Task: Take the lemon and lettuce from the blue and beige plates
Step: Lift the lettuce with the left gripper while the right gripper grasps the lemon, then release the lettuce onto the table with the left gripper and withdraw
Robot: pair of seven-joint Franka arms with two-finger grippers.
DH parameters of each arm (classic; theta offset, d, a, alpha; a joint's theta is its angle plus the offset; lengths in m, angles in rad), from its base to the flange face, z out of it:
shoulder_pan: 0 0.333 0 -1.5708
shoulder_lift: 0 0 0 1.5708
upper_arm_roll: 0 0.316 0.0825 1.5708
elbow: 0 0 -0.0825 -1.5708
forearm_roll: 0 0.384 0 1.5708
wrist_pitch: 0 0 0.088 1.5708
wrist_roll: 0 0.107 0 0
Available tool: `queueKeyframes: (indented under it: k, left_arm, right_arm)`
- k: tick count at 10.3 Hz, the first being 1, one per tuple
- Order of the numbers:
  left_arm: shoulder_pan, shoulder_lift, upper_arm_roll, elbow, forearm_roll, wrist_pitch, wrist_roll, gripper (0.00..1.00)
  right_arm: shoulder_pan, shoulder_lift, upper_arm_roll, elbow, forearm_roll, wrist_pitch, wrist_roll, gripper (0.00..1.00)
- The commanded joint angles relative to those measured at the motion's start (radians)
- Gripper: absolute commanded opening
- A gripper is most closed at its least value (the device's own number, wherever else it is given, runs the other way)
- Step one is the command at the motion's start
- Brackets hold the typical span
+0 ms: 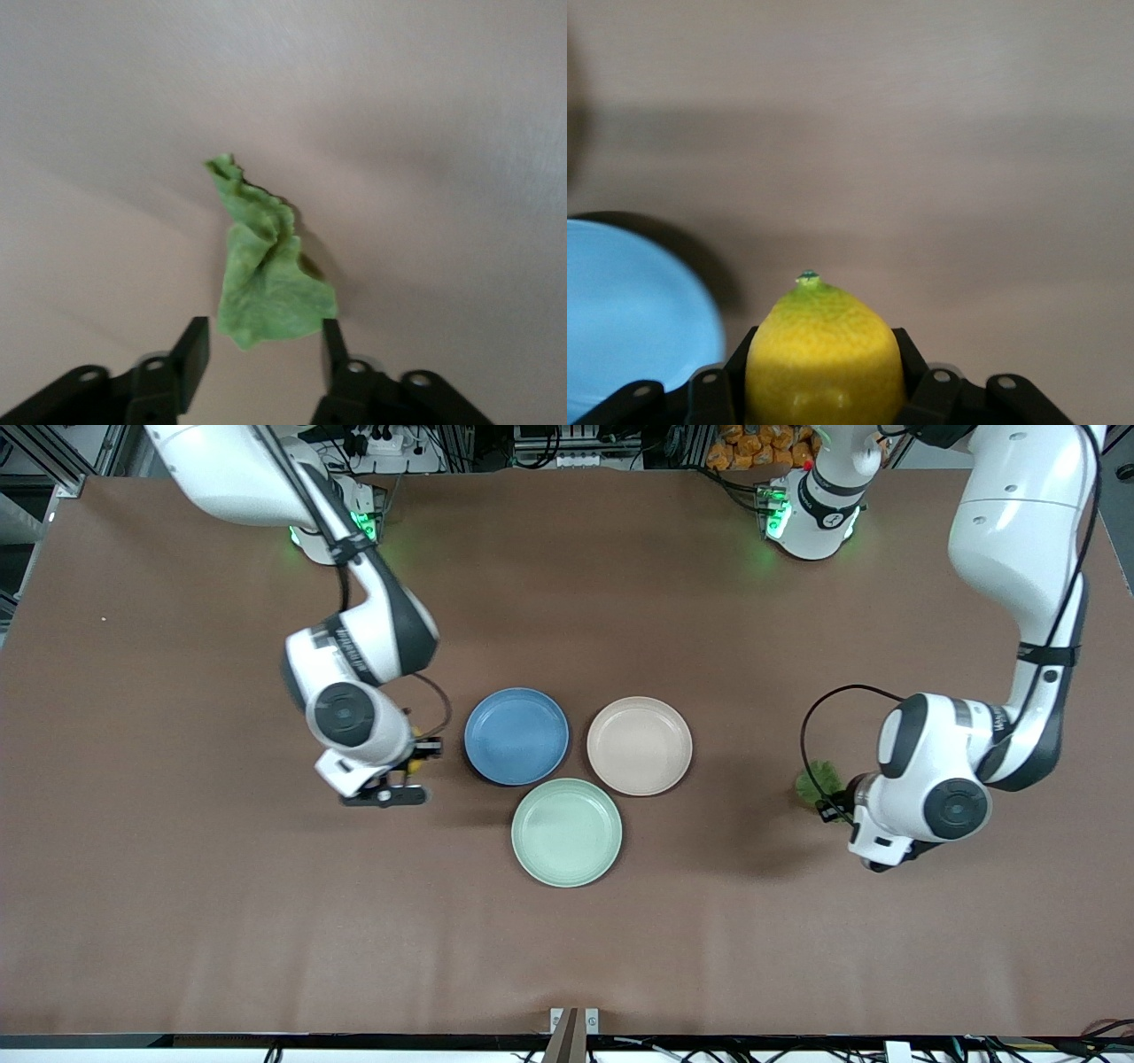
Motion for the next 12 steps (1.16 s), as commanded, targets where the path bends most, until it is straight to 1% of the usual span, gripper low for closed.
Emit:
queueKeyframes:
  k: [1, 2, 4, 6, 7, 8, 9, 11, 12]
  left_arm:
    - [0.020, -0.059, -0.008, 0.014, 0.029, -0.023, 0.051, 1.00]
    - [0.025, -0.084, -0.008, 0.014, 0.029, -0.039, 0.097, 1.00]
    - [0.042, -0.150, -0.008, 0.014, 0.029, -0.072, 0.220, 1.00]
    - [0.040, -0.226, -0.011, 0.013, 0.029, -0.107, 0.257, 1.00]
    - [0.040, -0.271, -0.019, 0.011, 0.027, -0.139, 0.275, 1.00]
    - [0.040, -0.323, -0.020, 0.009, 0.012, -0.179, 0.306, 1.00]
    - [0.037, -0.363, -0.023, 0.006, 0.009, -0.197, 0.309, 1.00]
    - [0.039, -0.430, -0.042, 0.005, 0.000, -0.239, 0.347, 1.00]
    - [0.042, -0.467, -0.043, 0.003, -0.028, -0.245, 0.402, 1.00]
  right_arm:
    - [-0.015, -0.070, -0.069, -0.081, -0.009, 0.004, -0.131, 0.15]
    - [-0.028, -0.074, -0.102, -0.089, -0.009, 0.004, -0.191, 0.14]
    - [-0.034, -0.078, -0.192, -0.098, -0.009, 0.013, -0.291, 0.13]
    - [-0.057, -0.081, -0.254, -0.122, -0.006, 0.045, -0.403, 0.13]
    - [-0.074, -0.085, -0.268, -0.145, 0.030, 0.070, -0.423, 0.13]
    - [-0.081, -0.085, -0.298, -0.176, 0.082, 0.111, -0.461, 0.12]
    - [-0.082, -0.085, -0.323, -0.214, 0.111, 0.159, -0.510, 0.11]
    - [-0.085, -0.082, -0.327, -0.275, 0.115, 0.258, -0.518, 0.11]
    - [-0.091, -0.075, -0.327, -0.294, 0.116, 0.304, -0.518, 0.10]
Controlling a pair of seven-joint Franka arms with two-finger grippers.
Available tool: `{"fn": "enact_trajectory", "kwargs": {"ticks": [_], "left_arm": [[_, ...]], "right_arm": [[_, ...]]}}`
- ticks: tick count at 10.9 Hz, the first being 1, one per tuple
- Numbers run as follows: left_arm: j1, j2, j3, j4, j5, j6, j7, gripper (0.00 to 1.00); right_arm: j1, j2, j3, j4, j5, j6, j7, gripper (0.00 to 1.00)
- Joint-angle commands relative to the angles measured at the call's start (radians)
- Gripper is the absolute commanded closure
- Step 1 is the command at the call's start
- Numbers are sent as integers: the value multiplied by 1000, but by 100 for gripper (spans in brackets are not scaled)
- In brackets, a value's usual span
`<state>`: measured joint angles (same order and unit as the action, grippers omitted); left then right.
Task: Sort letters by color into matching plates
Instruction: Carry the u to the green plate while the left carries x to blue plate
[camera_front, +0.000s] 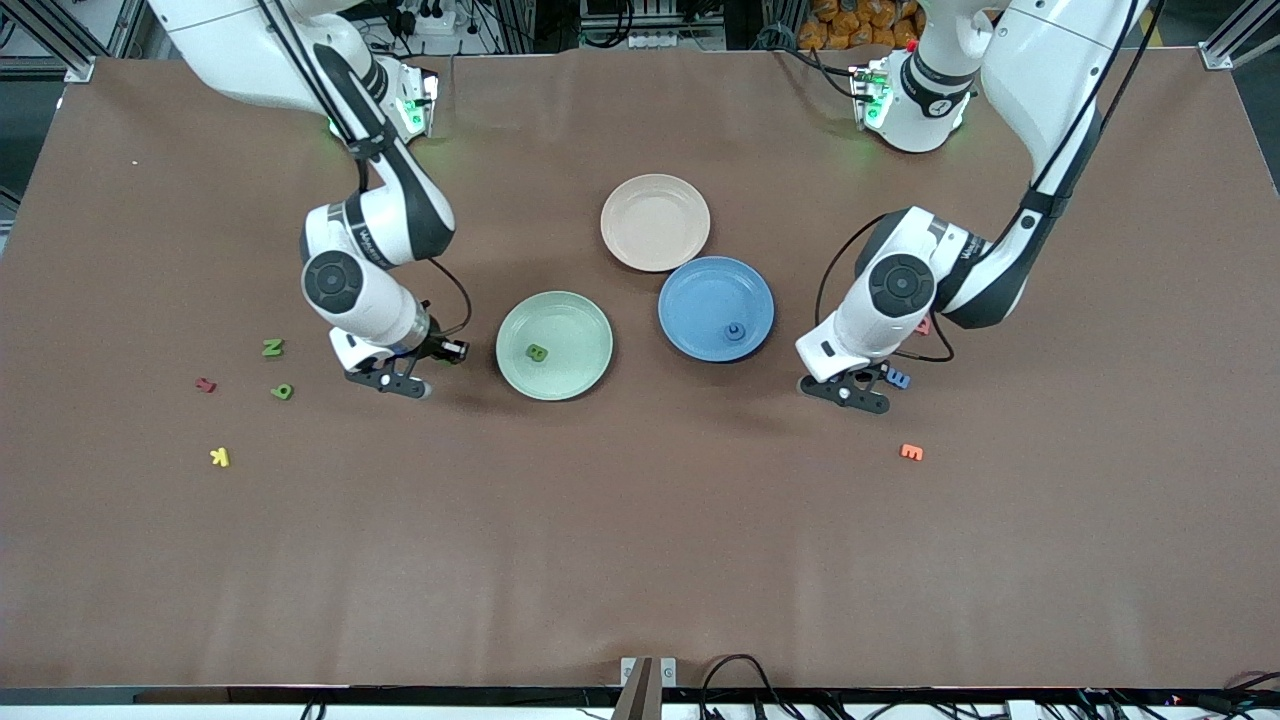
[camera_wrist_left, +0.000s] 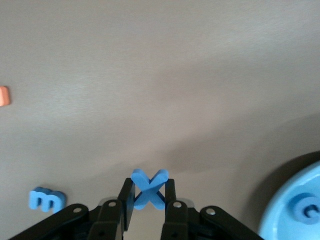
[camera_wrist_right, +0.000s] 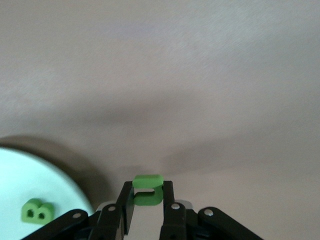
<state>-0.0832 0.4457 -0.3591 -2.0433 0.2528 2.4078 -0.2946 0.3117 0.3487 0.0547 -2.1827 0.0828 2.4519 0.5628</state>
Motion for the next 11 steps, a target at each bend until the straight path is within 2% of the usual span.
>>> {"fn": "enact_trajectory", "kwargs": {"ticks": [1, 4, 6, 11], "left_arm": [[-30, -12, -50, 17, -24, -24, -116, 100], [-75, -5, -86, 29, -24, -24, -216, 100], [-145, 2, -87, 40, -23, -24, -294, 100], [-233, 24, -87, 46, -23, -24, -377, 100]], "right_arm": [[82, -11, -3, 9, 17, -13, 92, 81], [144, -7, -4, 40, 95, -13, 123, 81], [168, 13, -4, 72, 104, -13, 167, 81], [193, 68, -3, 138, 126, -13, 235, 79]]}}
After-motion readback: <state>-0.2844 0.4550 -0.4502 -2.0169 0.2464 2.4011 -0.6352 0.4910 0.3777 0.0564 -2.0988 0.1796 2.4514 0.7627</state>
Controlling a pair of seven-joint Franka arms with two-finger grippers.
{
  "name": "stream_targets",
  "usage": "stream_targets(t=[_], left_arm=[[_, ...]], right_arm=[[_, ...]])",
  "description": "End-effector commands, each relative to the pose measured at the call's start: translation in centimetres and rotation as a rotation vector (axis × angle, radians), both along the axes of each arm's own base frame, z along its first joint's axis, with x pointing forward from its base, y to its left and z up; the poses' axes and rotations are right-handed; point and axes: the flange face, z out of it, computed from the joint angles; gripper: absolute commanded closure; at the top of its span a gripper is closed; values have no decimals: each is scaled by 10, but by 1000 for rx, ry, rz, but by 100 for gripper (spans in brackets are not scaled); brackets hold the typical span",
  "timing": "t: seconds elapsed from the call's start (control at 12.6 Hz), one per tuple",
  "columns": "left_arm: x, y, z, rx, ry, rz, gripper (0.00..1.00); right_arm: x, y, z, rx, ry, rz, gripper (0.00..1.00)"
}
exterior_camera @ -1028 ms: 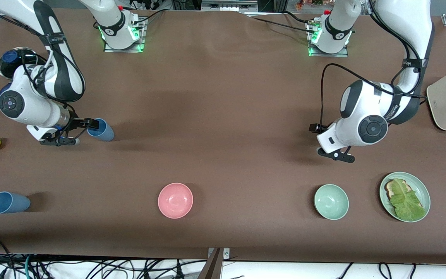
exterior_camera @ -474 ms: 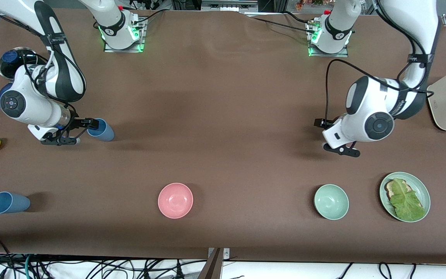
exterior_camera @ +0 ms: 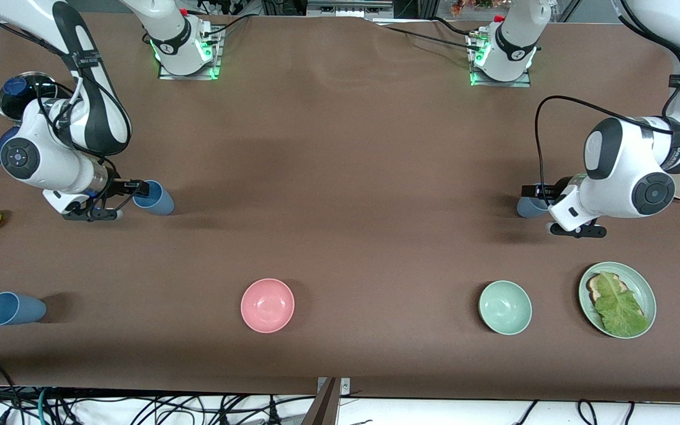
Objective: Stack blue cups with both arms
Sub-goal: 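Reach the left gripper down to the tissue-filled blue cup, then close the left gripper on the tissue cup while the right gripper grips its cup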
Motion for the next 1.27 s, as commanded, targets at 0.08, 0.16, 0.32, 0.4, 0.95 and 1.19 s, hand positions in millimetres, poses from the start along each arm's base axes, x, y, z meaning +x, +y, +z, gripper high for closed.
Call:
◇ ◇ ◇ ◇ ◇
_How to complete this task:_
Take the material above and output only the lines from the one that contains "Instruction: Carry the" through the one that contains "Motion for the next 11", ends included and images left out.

_Problem solution:_
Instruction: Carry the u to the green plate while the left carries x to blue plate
[camera_front, +0.000s] 
[camera_wrist_left, +0.000s] 
[camera_wrist_right, +0.000s] 
<state>-0.0832 0.4457 -0.3591 -2.0433 0.2528 2.4078 -0.2946 0.3117 0.3487 0.0547 -2.1827 0.0828 2.4519 0.5628</state>
Motion for the next 11 steps, a target at each bend until the straight path is within 2% of the usual span.

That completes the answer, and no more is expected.